Erythritol is theoretically a carbohydrate because it is a sugar alcohol. However, because the human body lacks the enzyme to break down sugar alcohols, they cannot be absorbed by the body. Because erythritol has no net carbs, it has no effect on blood sugar or insulin levels. According to one study, 90% of the erythritol that is consumed is absorbed and subsequently eliminated in the urine, having little impact on insulin or blood sugar levels.
Erythritol Digestibility
The majority of sugar alcohols are notorious for causing diarrhea, gas, bloating, and stomach pain. Because sugar alcohols cannot be metabolized by the organism, they pass into the colon undamaged. When they reach the colon, bacteria then ferment them, causing gas to be produced as a byproduct.
The majority of sugar alcohols are different from erythritol. Since 90% of it is absorbed into the bloodstream, only around 10% of it even reaches the colon. Second, erythritol has demonstrated resistance to fermentation by the microbiota. As a result, erythritol frequently lacks the digestive side effects connected with the majority of sugar alcohols.
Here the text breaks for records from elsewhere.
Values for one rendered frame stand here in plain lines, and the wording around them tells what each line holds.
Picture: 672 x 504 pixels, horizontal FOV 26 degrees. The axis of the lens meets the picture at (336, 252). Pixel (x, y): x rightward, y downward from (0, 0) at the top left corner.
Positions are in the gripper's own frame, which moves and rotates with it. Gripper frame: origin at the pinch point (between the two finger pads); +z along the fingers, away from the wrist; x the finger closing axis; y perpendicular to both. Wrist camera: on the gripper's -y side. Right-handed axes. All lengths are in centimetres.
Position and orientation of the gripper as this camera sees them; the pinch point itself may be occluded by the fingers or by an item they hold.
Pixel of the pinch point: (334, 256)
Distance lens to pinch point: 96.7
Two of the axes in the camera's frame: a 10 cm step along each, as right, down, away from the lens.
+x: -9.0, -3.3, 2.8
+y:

Although some people do report experiencing digestive issues after consuming large amounts of erythritol, most people report no discomfort with regular use.
Erythritol Taste
Erythritol and sugar have very similar tastes, and most people can’t tell them apart. It even turns to caramel like sugar. However, the primary flavor difference is that erythritol has a cooling, mint-like impact in the mouth.
Runner-Up Sugar Substitutes & Natural Sweeteners
Since there are so many sugar alternatives available, it is difficult to go into great depth about each one. For this reason, we made an effort to limit them to the four sweeteners listed above that are of the best caliber.
You might nevertheless come across a few well-known sugar replacements, and not all of them are natural. We don’t think the following sweeteners are the best in the world. Each of these sugar replacements has at least one downside, and some of them aren’t even thought of as “natural.” But we believe it’s important to be aware of them.
Maltitol
Maltitol is a similar sugar alcohol to erythritol. Additionally, it is frequently combined with other sweeteners like stevia and monk fruit. Unfortunately, compared to other natural sweeteners, maltitol has a number of disadvantages.
Although maltilol has fewer calories than erythritol, it has a higher glycemic index and will raise blood sugar levels than erythritol. Additionally, the bacteria in the colon actively ferment it, which frequently results in stomach pain from gas, bloating, and diarrhea.
Xylitol
Xylitol, another sugar alcohol, is a respectable substitute for sugar because it doesn’t cause an insulin or blood sugar surge. However, it has the unfavorable side effect of generating gas, bloating, and diarrhea, just as maltitol. Compared to maltitol, xylitol generally causes fewer severe stomach problems, but let’s be honest—any diarrhea is too much.
You should stick to erythritol when it comes to sugar alcohols because it has the advantages of sugar alcohols but with less negative effects.
Sucralose
The main component of the artificial sweetener Splenda is sucralose. It is not a natural sweetener, to start with. Sucralose is also mixed with dextrose and maltodextrin to make Splenda, despite the fact that it has no calories and has no impact on blood sugar levels. This means that in its most prevalent form, it might raise blood sugar and add to the total number of calories.
Sucralose is also unstable when used in cooking since it starts to degrade and combine with other chemicals like glycerol, which can lead to the production of dangerous compounds.
Tagatose
A simple sugar called tagatose is digested differently from glucose. It has a far lower glycemic index and is roughly 90% as sweet as table sugar. Tagatose’s only downside is that it does slightly raise insulin and blood glucose levels. In comparison to other natural sweeteners, it’s also more expensive and relatively hard to come by.